> _AIM OF THE TASK_
Repeat the data in full. Every line must match.

> _GIVEN DATA_
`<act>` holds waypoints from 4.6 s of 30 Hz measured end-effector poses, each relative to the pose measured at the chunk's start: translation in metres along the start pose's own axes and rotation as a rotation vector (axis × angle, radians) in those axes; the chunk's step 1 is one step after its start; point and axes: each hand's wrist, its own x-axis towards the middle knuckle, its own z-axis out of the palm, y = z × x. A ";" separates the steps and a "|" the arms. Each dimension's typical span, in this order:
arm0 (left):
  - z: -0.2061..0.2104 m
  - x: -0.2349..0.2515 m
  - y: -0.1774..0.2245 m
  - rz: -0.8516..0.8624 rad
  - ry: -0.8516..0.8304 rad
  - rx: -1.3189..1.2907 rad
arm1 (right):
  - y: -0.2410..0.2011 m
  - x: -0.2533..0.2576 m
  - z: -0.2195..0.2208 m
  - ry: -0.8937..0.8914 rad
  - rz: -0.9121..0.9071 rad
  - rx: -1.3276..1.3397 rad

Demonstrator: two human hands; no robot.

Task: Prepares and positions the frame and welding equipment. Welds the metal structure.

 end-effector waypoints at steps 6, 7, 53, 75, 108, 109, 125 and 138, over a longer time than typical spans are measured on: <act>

> _EXERCISE SOLUTION_
`<act>` holds waypoints from 4.6 s of 30 Hz measured end-effector poses, each relative to the pose measured at the chunk's start: translation in metres along the start pose's own axes and rotation as a rotation vector (axis × angle, radians) in those axes; the chunk's step 1 is one step after its start; point and axes: each hand's wrist, its own x-axis towards the middle knuckle, its own z-axis out of the palm, y = z × x. A ";" separates the steps and a "|" the arms. Each dimension's typical span, in this order:
arm0 (left):
  - z: -0.2061..0.2104 m
  - x: -0.2349..0.2515 m
  - y: -0.1774..0.2245 m
  - rz: -0.8516..0.8624 rad
  - ry: -0.8516..0.8304 rad
  - rx: -1.3189..1.2907 rad
arm1 (right):
  - y: -0.2410..0.2011 m
  - x: -0.2533..0.2576 m
  - z: -0.2195..0.2208 m
  - ry: -0.8937..0.8914 rad
  - rz: -0.9121..0.9071 rad
  - rx: -1.3276..1.3397 rad

Demonstrator: two human hands; no robot.

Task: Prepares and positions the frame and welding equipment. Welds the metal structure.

 end-effector waypoints at steps 6, 7, 53, 75, 108, 109, 125 and 138, over a longer time than typical spans are measured on: <act>

The response to the exercise is complete.